### Your goal
Show, from the entries below, every line in which "Find" appears.

Stored entries
○ ○ ○

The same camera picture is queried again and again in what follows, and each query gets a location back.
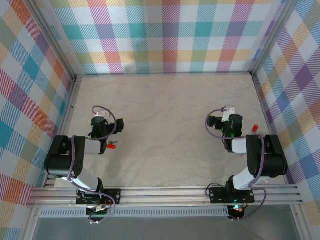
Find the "colorful plaid backdrop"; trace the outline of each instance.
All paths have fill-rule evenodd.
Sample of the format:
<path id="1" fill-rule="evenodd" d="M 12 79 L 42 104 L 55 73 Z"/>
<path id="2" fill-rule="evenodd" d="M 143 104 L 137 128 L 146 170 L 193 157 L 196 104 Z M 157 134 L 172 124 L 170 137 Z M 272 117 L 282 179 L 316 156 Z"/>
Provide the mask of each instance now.
<path id="1" fill-rule="evenodd" d="M 75 71 L 90 75 L 247 72 L 285 0 L 37 2 Z"/>
<path id="2" fill-rule="evenodd" d="M 23 0 L 0 0 L 0 240 L 24 227 L 70 87 Z"/>
<path id="3" fill-rule="evenodd" d="M 300 0 L 256 80 L 272 132 L 320 236 L 320 0 Z"/>

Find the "plaid wall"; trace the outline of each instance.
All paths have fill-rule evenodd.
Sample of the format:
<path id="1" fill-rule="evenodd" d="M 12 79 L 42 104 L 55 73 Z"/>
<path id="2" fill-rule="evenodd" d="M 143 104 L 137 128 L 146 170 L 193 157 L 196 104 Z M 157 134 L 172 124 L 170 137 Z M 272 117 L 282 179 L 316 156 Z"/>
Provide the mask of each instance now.
<path id="1" fill-rule="evenodd" d="M 285 0 L 37 2 L 75 72 L 90 75 L 247 72 Z"/>
<path id="2" fill-rule="evenodd" d="M 23 0 L 0 0 L 0 240 L 24 227 L 70 87 Z"/>
<path id="3" fill-rule="evenodd" d="M 320 0 L 300 0 L 256 79 L 312 228 L 320 236 Z"/>

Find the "red object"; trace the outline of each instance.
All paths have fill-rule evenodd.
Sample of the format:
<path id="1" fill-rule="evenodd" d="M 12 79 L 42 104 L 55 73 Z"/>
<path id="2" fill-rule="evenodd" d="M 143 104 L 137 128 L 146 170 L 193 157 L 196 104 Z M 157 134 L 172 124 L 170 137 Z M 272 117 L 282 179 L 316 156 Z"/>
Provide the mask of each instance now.
<path id="1" fill-rule="evenodd" d="M 256 131 L 258 131 L 259 126 L 258 125 L 254 125 L 252 128 L 252 132 L 255 133 Z"/>
<path id="2" fill-rule="evenodd" d="M 108 149 L 116 149 L 116 145 L 113 145 L 113 144 L 108 144 L 107 146 L 106 146 Z"/>

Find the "cable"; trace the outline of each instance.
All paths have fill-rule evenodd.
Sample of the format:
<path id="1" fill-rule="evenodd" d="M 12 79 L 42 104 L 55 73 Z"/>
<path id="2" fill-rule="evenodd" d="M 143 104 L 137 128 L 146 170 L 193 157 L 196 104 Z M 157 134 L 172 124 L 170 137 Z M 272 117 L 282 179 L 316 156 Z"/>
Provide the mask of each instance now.
<path id="1" fill-rule="evenodd" d="M 220 185 L 219 183 L 215 183 L 215 182 L 210 183 L 209 186 L 207 186 L 207 187 L 206 187 L 206 190 L 205 190 L 205 195 L 207 195 L 208 197 L 210 197 L 210 195 L 208 194 L 208 189 L 209 189 L 209 187 L 210 187 L 212 184 L 217 184 L 218 186 L 220 186 L 220 187 L 222 187 L 222 188 L 224 187 L 224 186 Z"/>
<path id="2" fill-rule="evenodd" d="M 215 112 L 219 112 L 219 111 L 225 112 L 226 110 L 225 110 L 224 108 L 222 108 L 222 109 L 217 109 L 217 110 L 213 110 L 212 112 L 210 112 L 210 113 L 206 116 L 204 125 L 205 125 L 205 129 L 208 131 L 208 133 L 209 133 L 211 136 L 213 136 L 213 137 L 215 137 L 215 138 L 217 138 L 217 139 L 222 139 L 222 140 L 223 140 L 223 139 L 224 139 L 224 140 L 228 140 L 228 139 L 241 139 L 241 138 L 245 138 L 245 136 L 238 136 L 238 137 L 221 137 L 221 136 L 214 135 L 212 132 L 209 131 L 208 126 L 207 126 L 208 118 L 210 117 L 211 114 L 213 114 L 213 113 L 215 113 Z M 234 216 L 231 216 L 231 215 L 230 215 L 231 218 L 233 218 L 233 219 L 238 219 L 238 221 L 242 221 L 242 220 L 248 219 L 248 218 L 250 218 L 252 215 L 254 215 L 256 212 L 258 212 L 258 211 L 261 209 L 261 207 L 264 205 L 264 203 L 265 203 L 265 201 L 266 201 L 266 199 L 267 199 L 267 191 L 266 191 L 264 188 L 262 188 L 262 187 L 253 188 L 253 187 L 252 187 L 254 184 L 257 183 L 257 181 L 258 181 L 259 178 L 261 177 L 262 171 L 263 171 L 263 169 L 264 169 L 264 164 L 265 164 L 265 139 L 264 139 L 264 136 L 263 136 L 263 135 L 259 135 L 259 136 L 260 136 L 260 140 L 261 140 L 261 161 L 260 161 L 260 168 L 259 168 L 259 172 L 258 172 L 256 178 L 254 178 L 254 179 L 248 184 L 248 188 L 251 189 L 251 190 L 253 190 L 253 191 L 264 191 L 264 198 L 263 198 L 261 204 L 258 206 L 258 208 L 257 208 L 255 211 L 251 212 L 249 215 L 244 216 L 243 218 L 235 218 Z"/>
<path id="3" fill-rule="evenodd" d="M 96 114 L 95 111 L 94 111 L 95 108 L 101 108 L 101 109 L 103 109 L 103 110 L 106 110 L 106 111 L 113 117 L 113 119 L 114 119 L 114 127 L 113 127 L 113 130 L 111 131 L 111 133 L 108 134 L 107 136 L 100 137 L 100 138 L 90 138 L 90 137 L 87 137 L 86 139 L 88 139 L 88 140 L 94 140 L 94 141 L 99 141 L 99 140 L 108 139 L 108 138 L 116 131 L 116 129 L 117 129 L 117 119 L 116 119 L 115 115 L 114 115 L 109 109 L 107 109 L 107 108 L 105 108 L 105 107 L 103 107 L 103 106 L 98 106 L 98 105 L 93 106 L 93 107 L 92 107 L 92 112 L 93 112 L 94 114 Z M 108 194 L 105 194 L 105 193 L 102 193 L 102 192 L 97 192 L 97 191 L 93 191 L 93 190 L 84 188 L 84 187 L 82 187 L 82 186 L 80 186 L 80 185 L 78 185 L 78 184 L 76 184 L 75 182 L 72 181 L 72 179 L 71 179 L 71 173 L 72 173 L 72 171 L 73 171 L 73 169 L 74 169 L 75 161 L 76 161 L 76 154 L 75 154 L 75 152 L 76 152 L 75 137 L 76 137 L 76 136 L 74 135 L 74 136 L 72 136 L 72 138 L 71 138 L 72 160 L 71 160 L 70 169 L 69 169 L 69 172 L 68 172 L 68 175 L 67 175 L 66 179 L 67 179 L 68 182 L 72 183 L 76 188 L 78 188 L 79 190 L 81 190 L 81 191 L 83 191 L 83 192 L 89 192 L 89 193 L 93 193 L 93 194 L 98 194 L 98 195 L 100 195 L 100 196 L 104 196 L 104 197 L 106 197 L 106 198 L 109 198 L 109 199 L 112 201 L 112 203 L 113 203 L 112 211 L 110 211 L 109 214 L 108 214 L 106 217 L 104 217 L 103 219 L 101 219 L 100 221 L 93 221 L 93 220 L 91 219 L 91 216 L 89 215 L 89 221 L 90 221 L 90 223 L 99 224 L 99 223 L 102 223 L 102 222 L 104 222 L 105 220 L 107 220 L 107 219 L 115 212 L 115 209 L 116 209 L 116 201 L 115 201 L 115 199 L 114 199 L 112 196 L 110 196 L 110 195 L 108 195 Z"/>

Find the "metal grate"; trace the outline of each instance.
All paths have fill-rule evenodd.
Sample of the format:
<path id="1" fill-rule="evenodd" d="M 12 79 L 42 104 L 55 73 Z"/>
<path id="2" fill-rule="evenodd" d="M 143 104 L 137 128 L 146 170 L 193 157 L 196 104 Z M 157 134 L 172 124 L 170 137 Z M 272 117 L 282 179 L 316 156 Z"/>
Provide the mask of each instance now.
<path id="1" fill-rule="evenodd" d="M 124 207 L 115 210 L 112 217 L 133 218 L 168 218 L 168 217 L 227 217 L 226 206 L 209 207 Z M 86 217 L 86 209 L 75 207 L 73 209 L 43 208 L 40 218 L 82 218 Z"/>

○ ○ ○

### Exercise response
Find the "colorful plaid backdrop"; trace the outline of each instance.
Find the "plaid wall"; trace the outline of each instance.
Find the "red object"; trace the outline of each instance.
Find the "cable"; trace the outline of each instance.
Find the "metal grate"; trace the outline of each instance.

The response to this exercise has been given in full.